Decision No. 13,636
Appeal of EDWARD G., on behalf of his daughter, from action of the Board of Education of the Pulaski Central School District regarding class rank.
Decision No. 13,636
(July 12, 1996)
Ferrara, Fiorenza, Larrison, Barrett & Reitz, P.C., attorneys for
respondent, Marc H. Reitz, Esq., of counsel
MILLS, Commissioner.--Petitioner appeals from respondent's determination that his daughter ranked third in her class academically, and would not be named valedictorian or salutatorian. The appeal must be dismissed.
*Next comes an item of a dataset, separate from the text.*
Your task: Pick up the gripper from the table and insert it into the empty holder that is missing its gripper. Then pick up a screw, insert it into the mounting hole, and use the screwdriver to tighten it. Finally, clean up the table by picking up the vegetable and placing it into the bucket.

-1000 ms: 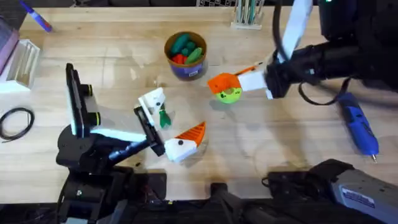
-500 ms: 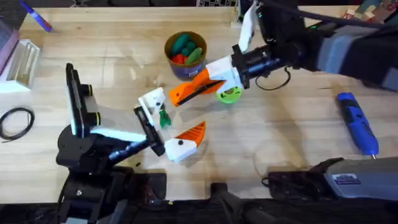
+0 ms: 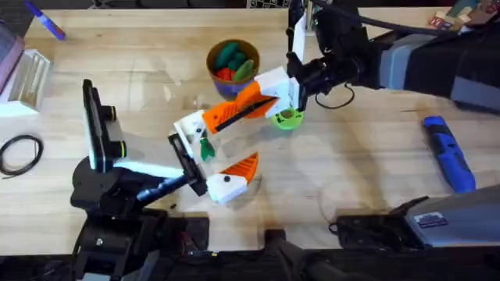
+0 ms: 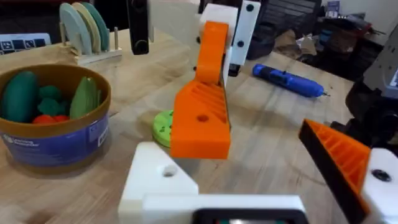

Petitioner's daughter was a senior at respondent's high school during the 1994-95 school year. At the end of her junior year, the student ranked second in her class academically. At the time his daughter entered twelfth grade, petitioner became aware that a junior class student studying in an accelerated program would be graduating with his daughter and that that student would be ranked with the senior class for purposes of naming a valedictorian and salutatorian. Petitioner protested this inclusion but was informed by school officials that, consistent with Appeal of Chesbrough, 32 Ed Dept Rep 647, accelerated students graduating early cannot be denied participation in the class rank process. In addition, inclusion of the junior student in class ranking was consistent with respondent's past practice.
Petitioner protested the decision to the board of education and, in an effort to address petitioner's concerns, respondent agreed to wait until the end of the fourth quarter to calculate the students' overall average and determine the valedictorian and salutatorian, rather than to do so after the third quarter as was its regular practice.
At the end of the semester, respondent calculated the class averages. L.B. earned the highest academic average at 99.176; the junior student (J.B.) ranked second with an average of 98.44 and petitioner's daughter ranked third with an average of 98.12. Respondent named L.B. valedictorian and J.B. salutatorian.
Petitioner initiated this appeal on June 21, 1995 seeking an interim order staying the announcement of the valedictorian and salutatorian at the graduation ceremony which took place on June 25, 1995. After reviewing the issues raised by petitioner, I determined there was no basis on which to grant the stay. By letter from my Office of Counsel dated June 23, 1995, petitioner was informed that the stay was denied. Accordingly, respondent was authorized to announce the valedictorian and salutatorian at the graduation ceremony and permit recognition of L.B. and J.B. as such.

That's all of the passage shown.